Red Collar’s 2009 debut, Pilgrim, was a criminally overlooked collection of ragged-around-the-edges punk wrinkled by twinges of shotgun twang and post-hardcore barbs. The Durham, North Carolina, band’s second full-length, Welcome Home, is just as gritty. Frontman Jason Kutchma has one of music’s great grizzled singing voices—think Brian Fallon with a cigarette-and-whiskey habit like that of Ben Nichols—and “American Me” and “Dodge K” are rock anthems infused with a freewheeling bar-band spirit. Still, the rickety chaos of Pilgrim is reined in and refined on Welcome Home, which allows Red Collar to expand their sound. The affecting “Losing My Accent” is low-lit indie rock which grapples with homesickness and loss, while the Springsteen-esque “The Old Piano Roll” uses the presence of the instrument as a redemptive salve for a fractured family (“Everything gonna be all right/We got a piano for one more night/Dance little sister, sing little brother/Gonna be all right tonight”).
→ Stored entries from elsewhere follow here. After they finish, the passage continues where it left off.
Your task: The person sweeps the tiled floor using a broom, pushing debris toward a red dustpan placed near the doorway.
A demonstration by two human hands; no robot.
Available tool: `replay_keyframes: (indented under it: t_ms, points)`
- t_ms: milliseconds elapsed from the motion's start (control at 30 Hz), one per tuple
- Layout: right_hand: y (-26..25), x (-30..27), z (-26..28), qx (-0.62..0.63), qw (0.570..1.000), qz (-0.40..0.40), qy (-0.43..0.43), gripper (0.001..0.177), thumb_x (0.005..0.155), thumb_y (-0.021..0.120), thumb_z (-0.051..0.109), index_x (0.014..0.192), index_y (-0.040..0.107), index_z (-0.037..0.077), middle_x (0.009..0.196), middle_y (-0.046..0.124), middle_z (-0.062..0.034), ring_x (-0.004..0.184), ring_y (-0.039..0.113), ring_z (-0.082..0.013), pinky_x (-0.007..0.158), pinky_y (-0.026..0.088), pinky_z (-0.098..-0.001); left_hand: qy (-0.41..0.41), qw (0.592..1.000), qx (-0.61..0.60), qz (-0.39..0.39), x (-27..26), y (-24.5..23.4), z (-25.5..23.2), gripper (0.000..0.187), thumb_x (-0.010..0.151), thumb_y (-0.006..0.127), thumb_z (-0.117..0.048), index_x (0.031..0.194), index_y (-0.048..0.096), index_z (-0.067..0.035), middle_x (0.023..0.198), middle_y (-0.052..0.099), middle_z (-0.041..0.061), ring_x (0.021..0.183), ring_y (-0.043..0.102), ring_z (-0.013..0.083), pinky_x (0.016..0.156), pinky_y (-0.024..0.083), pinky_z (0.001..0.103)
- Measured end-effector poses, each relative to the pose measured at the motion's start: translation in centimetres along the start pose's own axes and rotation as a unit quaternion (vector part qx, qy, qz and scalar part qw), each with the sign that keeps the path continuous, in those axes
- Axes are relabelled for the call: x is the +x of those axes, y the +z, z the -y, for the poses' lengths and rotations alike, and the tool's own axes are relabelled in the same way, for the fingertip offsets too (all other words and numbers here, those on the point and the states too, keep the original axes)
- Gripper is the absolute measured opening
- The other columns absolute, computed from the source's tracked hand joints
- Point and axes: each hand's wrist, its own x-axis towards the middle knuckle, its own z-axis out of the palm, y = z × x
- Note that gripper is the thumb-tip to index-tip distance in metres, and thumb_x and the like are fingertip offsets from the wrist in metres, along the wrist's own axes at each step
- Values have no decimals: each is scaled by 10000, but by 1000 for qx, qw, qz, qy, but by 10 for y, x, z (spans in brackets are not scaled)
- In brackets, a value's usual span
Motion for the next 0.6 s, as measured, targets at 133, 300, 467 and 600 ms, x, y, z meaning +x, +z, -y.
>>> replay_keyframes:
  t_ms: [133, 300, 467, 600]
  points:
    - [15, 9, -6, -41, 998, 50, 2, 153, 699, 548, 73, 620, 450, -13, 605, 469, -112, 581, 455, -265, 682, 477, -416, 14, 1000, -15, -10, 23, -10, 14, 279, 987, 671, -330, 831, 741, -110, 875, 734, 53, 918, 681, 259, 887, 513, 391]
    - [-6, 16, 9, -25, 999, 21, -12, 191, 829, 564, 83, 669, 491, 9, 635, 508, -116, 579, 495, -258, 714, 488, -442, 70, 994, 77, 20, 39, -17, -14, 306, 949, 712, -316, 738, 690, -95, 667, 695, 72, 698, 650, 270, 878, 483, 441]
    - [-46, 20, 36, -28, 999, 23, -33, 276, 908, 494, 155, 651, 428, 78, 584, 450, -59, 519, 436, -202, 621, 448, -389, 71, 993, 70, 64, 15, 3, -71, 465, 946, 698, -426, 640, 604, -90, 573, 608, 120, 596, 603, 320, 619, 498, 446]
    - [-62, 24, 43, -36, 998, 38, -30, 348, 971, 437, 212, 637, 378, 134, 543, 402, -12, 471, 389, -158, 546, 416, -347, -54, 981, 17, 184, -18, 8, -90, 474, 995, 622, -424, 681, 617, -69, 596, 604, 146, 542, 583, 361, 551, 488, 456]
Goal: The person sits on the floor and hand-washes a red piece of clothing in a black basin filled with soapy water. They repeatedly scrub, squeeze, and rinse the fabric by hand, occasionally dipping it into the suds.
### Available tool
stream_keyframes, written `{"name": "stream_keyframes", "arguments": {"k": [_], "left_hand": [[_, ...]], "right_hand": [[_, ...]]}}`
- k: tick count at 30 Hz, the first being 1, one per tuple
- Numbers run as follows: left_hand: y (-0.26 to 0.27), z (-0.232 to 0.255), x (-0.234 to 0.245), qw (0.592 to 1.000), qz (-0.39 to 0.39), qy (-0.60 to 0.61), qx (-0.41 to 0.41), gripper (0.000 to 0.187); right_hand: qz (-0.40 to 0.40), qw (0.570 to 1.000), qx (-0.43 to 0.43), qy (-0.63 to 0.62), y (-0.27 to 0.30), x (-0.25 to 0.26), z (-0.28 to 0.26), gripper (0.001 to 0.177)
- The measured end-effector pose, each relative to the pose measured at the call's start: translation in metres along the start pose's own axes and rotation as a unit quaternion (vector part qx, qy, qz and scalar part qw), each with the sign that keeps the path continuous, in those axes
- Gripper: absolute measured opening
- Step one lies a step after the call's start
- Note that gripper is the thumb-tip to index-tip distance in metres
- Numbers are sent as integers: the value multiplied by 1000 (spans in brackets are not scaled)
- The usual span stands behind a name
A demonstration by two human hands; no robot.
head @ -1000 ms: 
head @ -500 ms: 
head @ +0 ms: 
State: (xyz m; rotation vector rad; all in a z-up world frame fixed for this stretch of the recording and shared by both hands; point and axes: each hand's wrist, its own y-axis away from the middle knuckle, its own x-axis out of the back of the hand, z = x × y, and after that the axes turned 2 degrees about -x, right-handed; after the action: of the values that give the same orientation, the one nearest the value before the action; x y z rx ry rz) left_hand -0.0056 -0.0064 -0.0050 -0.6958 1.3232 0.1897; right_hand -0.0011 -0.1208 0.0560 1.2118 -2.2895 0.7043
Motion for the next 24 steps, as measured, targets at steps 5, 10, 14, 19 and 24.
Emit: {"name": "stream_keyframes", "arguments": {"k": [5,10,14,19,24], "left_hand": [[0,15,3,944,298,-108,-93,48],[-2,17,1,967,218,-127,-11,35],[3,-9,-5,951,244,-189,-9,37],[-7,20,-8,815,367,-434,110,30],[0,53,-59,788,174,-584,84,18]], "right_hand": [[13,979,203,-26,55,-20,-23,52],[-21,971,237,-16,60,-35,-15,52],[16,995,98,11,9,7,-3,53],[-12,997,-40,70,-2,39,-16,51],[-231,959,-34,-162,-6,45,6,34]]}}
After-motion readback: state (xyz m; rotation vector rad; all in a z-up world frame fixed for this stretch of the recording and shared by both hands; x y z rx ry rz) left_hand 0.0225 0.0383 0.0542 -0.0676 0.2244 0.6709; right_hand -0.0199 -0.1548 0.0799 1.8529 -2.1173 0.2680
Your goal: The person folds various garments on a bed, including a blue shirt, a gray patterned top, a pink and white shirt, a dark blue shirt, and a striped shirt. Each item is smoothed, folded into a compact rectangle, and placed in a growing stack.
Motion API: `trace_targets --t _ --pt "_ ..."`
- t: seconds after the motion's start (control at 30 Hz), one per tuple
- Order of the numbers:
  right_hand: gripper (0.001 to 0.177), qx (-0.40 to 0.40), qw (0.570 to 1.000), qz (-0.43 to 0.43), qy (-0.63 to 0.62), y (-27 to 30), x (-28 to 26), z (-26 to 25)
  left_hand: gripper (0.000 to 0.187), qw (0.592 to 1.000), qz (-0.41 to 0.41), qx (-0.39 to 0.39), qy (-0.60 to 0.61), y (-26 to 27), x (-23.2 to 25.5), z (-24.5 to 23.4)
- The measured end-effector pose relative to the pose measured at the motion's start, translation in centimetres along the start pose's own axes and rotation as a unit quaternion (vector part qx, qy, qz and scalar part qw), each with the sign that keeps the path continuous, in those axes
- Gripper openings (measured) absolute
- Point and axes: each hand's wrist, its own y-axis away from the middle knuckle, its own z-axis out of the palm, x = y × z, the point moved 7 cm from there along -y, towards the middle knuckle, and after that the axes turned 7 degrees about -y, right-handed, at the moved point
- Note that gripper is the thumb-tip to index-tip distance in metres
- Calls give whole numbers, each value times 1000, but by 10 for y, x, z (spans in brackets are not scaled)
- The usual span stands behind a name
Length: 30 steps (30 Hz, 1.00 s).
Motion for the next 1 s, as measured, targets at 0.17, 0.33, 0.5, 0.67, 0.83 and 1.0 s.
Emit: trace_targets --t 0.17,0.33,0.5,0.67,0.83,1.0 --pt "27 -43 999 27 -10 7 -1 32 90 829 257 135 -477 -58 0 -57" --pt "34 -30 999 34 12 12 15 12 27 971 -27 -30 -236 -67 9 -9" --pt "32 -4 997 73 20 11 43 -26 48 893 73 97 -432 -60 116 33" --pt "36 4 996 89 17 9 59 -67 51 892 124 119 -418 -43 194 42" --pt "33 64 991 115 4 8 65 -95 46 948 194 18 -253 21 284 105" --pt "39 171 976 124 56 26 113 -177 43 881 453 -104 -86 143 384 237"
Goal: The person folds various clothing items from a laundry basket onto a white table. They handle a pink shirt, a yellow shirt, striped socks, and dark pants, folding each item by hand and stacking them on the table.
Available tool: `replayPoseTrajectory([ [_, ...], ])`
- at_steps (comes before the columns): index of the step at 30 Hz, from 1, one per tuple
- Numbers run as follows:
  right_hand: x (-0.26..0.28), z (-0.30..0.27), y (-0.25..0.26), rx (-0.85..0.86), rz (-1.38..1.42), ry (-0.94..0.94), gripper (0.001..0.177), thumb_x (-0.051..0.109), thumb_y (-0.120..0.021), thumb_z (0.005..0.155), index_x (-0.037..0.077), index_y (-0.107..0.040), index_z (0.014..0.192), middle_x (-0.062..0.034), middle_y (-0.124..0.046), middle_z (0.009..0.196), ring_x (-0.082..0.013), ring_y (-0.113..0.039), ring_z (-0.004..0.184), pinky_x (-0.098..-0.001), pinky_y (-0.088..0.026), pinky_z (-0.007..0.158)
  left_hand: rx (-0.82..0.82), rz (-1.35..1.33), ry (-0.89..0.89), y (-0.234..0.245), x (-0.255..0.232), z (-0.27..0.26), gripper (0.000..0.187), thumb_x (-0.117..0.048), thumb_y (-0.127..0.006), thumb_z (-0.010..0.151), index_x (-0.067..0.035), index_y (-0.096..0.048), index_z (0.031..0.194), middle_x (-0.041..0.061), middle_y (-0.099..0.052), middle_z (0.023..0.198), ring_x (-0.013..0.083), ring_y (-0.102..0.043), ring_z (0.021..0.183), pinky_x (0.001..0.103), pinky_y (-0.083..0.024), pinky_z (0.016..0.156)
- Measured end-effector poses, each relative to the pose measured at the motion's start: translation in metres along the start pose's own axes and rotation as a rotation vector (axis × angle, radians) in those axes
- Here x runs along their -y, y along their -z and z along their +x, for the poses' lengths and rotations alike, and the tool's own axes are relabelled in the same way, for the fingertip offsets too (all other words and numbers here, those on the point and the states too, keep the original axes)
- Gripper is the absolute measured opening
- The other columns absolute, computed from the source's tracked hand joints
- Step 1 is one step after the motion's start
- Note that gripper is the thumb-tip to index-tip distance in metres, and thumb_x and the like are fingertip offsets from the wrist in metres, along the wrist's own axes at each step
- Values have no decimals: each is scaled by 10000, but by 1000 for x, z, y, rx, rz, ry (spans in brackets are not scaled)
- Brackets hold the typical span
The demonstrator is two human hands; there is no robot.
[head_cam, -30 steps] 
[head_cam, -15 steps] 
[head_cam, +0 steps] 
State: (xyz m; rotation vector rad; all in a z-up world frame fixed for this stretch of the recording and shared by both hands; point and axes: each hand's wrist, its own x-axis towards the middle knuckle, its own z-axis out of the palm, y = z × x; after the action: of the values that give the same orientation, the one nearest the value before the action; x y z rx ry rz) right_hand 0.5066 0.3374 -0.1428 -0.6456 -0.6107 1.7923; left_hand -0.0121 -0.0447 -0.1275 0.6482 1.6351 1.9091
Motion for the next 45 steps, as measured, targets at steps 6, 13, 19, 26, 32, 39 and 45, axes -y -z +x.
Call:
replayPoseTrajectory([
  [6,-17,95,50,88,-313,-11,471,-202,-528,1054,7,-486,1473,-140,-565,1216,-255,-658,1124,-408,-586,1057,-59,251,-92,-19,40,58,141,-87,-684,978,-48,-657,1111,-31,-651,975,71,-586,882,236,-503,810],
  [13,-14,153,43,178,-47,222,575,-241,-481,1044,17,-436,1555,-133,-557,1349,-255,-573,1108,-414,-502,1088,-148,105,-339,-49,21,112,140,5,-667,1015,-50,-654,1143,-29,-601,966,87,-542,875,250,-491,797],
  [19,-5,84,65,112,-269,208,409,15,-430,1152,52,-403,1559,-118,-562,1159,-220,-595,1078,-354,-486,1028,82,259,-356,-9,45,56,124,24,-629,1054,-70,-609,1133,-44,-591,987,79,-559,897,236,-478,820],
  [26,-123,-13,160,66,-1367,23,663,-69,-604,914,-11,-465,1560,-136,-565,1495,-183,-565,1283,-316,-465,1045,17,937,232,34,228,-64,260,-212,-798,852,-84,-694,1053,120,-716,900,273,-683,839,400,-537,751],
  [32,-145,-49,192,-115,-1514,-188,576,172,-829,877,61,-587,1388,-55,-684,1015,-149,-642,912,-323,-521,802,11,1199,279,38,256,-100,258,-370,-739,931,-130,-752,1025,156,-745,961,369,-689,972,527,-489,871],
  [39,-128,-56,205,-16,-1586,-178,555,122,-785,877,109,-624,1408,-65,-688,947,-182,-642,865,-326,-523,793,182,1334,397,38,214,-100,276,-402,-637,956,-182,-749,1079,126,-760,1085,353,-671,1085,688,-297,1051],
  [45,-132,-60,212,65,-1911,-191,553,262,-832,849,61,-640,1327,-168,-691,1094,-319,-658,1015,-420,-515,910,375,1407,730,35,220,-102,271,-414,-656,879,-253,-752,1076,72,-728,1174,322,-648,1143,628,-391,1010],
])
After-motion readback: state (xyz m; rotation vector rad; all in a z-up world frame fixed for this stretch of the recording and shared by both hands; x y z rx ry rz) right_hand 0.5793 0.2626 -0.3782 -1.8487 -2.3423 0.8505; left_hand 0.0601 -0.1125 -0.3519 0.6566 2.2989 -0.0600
The album ends on an even higher note: The soul-blustered title track sprinkles pensive piano together with searing guitar riffs, as Kutchma extols the virtues of a beloved home—warts and all. With any luck, every fan of the Hold Steady, Titus Andronicus and the Gaslight Anthem will buy Welcome Home—and make Red Collar as huge as they deserve to be.

Tiny Engines http://www.tinyengines.net

“The Old Piano Roll”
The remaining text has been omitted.